Bir süre sessizce durup gençliğimde ötesindeki dünyaları düşlememe neden olarak beni cezbeden denizi izledim.
“Düşük bir hisse, Glenarm,” dedi Pickering teselli eder gibi. Birden ona döndüm.
“Sen düşük bir hisse olduğunu düşünüyorsun! Sanırım o ihtiyarın yaşamında paradan başka bir şey görmüyorsun. Ama bana kalan miras umurumda bile değil benim! Yaşarken büyükbabamın isteklerinden birini bile yerine getirmedim. Ama o öldü artık ve son isteğini yerine getirmek zorundayım. Sonunda ölecek bile olsam gidip orada bir yıl geçireceğim. Ne demek istediğimi anladın mı?”
“Peh! Sen zaten hep böyle parlayan bir tiptin,” dedi alayla. “Bence tanışıklığımızı tamamen iş ekseninde tutmak en iyisi olacak. Eğer vasiyetin şartlarını kabul ediyorsan…”
“Elbette ediyorum! Kıyameti koparıp ihtiyar bir adamın son isteğini yerine getirmeyi reddeceğimi mi düşünüyorsun? Yaşarken ona yeterince dert oldum zaten, bari mezarında hayal kırıklığına uğratmayayım. Vasiyete karşı çıkmamı bekliyordun herhalde ama seni hayal kırıklığına uğratacağım.”

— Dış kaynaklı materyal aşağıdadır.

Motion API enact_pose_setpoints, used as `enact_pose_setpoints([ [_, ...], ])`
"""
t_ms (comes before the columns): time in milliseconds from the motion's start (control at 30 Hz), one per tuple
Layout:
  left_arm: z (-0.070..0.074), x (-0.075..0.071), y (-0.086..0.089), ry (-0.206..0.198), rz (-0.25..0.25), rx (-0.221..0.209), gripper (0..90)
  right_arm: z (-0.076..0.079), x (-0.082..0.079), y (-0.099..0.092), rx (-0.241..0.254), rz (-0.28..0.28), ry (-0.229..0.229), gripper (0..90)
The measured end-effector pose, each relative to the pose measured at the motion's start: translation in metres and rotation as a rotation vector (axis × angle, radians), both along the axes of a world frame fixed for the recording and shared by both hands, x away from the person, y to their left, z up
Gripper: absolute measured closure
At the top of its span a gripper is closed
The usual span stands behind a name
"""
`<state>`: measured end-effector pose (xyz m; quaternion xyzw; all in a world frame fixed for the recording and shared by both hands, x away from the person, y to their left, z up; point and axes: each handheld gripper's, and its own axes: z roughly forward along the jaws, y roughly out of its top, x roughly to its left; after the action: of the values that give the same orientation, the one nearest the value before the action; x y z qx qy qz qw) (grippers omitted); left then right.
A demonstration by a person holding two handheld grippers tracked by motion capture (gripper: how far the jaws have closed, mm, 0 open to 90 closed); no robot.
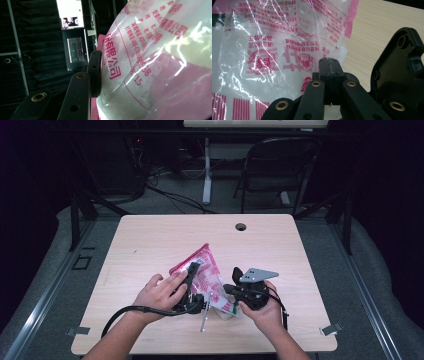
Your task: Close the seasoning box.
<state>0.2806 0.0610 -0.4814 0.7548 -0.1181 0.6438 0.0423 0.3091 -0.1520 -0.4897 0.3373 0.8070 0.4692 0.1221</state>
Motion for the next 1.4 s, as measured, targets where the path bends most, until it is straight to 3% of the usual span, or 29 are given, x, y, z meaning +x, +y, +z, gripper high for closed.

Hiçbir şey söylemeden kalemiyle oynadı. Daha önce ondan hiç bu kadar nefret etmemiştim. Öyle kendini beğenmiş ve rahattı ki. Bürosu refah kokuyordu. Bir an önce işimi bitirip oradan çıkmak istedim.
“Sanırım o bölgede ölüm oranları yüksek. Sıtma ne durumda?”
“Korkulacak kadar yaygın değil anladığım kadarıyla. Annandale Gölü’nün bir kıyısında yazlık bir mesire yeri var. Oranın sağlıklı olması gerek. Büyükbabanın seni oraya ölmen için gönderdiğini düşünmüyorum.”
“Hayır, muhtemelen köyde yaşamanın beni adam edeceğini düşünüyordu. Kendi erzakımı götürmem gerekir mi? Herhalde yemek yememe izin vardır.”
“Bates sana yemek yapar. İhtiyaçları o alır. Emirlerine uymasını söylerim ona. Pek konuğun olacağını sanmıyorum. Aslına bakarsan…” Dikkatli bakışlarla elinin arka yüzünü inceledi. “Şartlar arasında belirtilmemiş ama düşünüyorum da belki de büyükbabanın niyeti, etrafını dolduran kişilerin…”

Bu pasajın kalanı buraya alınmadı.